En effet, le capital de la somme et le profit maritime sont dus sur les choses affectées au prêt. Si les choses sauvées ne sont que d'une valeur inférieure ou égale à la somme prêtée, le preneur se rembourse sur cette valeur, et alors il ne reste plus rien pour faire face au profit maritime dù. Mais si les effets sauvés sont d'une valeur supérieure à la somme prêtée, le preneur, après s'être remboursé de son capital, se fait payer du profit maritime sur ce qui reste de la valeur des effets sauvés bien entendu qu'il n'aura aucun recours contre l'emprunteur, si cette valeur est insuffisante. C'est aussi l'avis de M. Locré, sur l'art. 327 du Code de commerce.

Nous devons faire aussi remarquer que l'Ordonnance ne portait que ces mots : Seront réduits à la valeur des effets sauvés, et que la loi nouvelle ajoute ceux-ci : Et affectés au contrat. C'est peutêtre parce que ces derniers mots ne se trouvaient pas dans l'Ordonnance, que nous voyons controversées parmi les auteurs des questions très-importantes, relativement aux effets sauvés et affectés au prêt à la grosse.
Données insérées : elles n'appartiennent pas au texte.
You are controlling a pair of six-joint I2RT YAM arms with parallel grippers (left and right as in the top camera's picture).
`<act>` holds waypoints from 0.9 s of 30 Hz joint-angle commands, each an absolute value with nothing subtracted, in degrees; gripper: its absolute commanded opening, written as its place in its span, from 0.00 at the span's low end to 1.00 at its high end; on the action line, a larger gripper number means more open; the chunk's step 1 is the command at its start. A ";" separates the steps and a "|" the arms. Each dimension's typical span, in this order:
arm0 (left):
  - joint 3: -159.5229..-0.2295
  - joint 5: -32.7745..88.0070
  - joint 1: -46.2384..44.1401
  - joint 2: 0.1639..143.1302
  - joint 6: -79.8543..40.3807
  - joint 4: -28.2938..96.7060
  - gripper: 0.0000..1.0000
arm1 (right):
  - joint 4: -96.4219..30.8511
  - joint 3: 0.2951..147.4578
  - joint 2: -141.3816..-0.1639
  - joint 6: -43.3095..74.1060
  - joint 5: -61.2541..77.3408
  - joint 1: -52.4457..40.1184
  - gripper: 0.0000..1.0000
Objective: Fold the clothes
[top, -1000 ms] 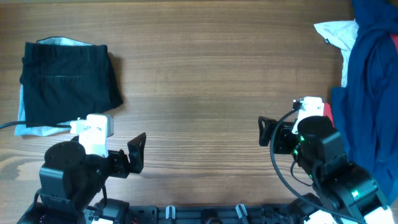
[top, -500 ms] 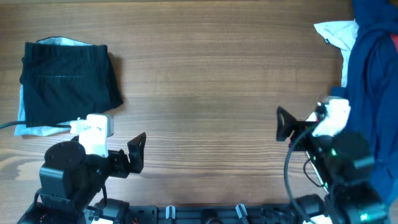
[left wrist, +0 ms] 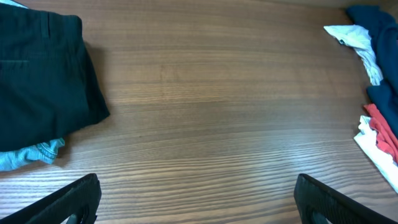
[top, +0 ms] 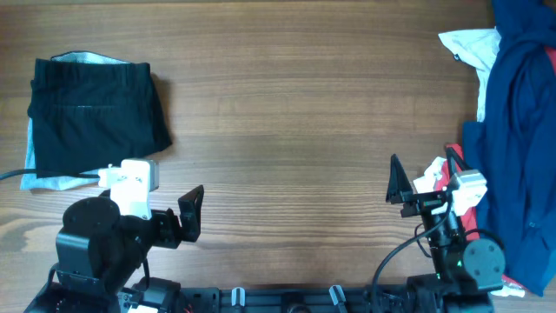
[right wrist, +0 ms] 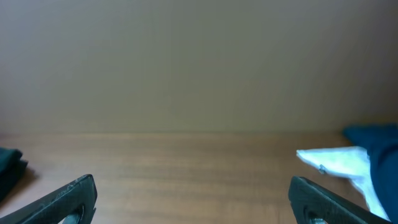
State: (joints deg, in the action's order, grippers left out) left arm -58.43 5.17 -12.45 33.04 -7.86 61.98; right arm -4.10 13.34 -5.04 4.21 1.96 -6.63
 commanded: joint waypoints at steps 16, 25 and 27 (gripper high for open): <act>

D'abord, lorsque le prêt à la grosse a été fait sur les effets d'un chargement d'une valeur supérieure à la somme prêtée, doit-il être réduit, en cas de naufrage ou autre accident, à la valeur du

total des effets de ce chargement qui ont été sauvés, ou seulement à la valeur d'une portion des effets sauvés correspondante au montant du prêt? En d'autres termes, le prêteur prendrait-il la totalité des effets sauvés, en supposant toutefois qu'ils n'excédassent pas ce qui lui est dû, ou s'il viendrait à contribution avec l'emprunteur; savoir: le prêteur, jusqu'à concurrence de la somme prêtée, et l'emprunteur pour l'excédant? Par exemple, la valeur du chargement est de 20,000'; le prêt est de 15,000', mais fait sur le chargement en totalité; on ne sauve que pour 4,000' d'effets; le prêteur touchera-t-il ces 4,000' en entier, ou n'en recevra-t-il que 3,000, faisant les trois quarts des effets sauvés, comme la somme de 15,000' prêtée faisait les trois quarts du chargement?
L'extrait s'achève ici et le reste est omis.